Without getting into the details of the theory of parallelism, let us just mention that the optimal number of cores to use for a problem depends on many parameters. The parallel efficiency tends to be better for simulations on large domains, and it is favorably influenced by a good interconnecting network (actually, by a high ratio of communication speed over the computation speed of a core). In practice, the optimal number of cores must be determined empirically for a given problem and a given parallel machine. A value which tends to be easy to remember is the size of the sub-domain associated to each core when the program runs in an optimal regime. On a given home-grown cluster, the example program cavity3d was for example observed once to run at 75% efficiency when the per-core domain size (the total domain size divided by the number of cores) was approximately 20-by-20-by-20. Since then, this machine is associated with the “20-cube-rule”, by which it is easy to rapidly evaluate the optimal number of cores to be used for a given problem size.

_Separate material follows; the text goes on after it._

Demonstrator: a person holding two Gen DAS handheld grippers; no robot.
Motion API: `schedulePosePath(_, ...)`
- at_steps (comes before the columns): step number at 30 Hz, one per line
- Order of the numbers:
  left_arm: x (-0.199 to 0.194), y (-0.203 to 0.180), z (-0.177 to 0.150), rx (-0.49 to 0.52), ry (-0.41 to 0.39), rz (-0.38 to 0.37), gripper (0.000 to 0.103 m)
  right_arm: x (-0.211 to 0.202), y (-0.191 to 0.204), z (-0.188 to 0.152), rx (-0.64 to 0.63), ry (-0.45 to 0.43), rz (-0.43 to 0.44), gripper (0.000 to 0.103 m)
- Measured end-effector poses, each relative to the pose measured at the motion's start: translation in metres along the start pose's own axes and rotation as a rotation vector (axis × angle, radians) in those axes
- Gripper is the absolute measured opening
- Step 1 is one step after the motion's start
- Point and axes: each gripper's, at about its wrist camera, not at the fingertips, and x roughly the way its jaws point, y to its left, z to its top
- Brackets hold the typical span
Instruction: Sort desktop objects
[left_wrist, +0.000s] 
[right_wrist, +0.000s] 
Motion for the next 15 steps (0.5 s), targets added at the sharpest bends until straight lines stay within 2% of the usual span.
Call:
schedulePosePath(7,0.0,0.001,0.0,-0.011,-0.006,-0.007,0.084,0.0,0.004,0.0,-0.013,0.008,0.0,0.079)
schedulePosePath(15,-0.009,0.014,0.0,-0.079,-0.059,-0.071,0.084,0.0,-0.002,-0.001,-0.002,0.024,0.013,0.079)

While intense efforts where invested to obtain an excellent parallel efficiency in Palabos, there is still room for improvement. Currently, one of the most severe bottlenecks appears to be given by input/output operations. For both input and output, the data is always transferred through one of the cores. These operations are therefore non-parallel: they are not faster, or only marginally faster on many cores than on a single core. While this is something one can live with on smaller parallel machines with a few hundred cores, it tends to become problematic on thousand-core hardware were input/output operations can dominate the overall execution time of a program. Parallel input/output is therefore one of the most important features which needs to be implemented in a near future.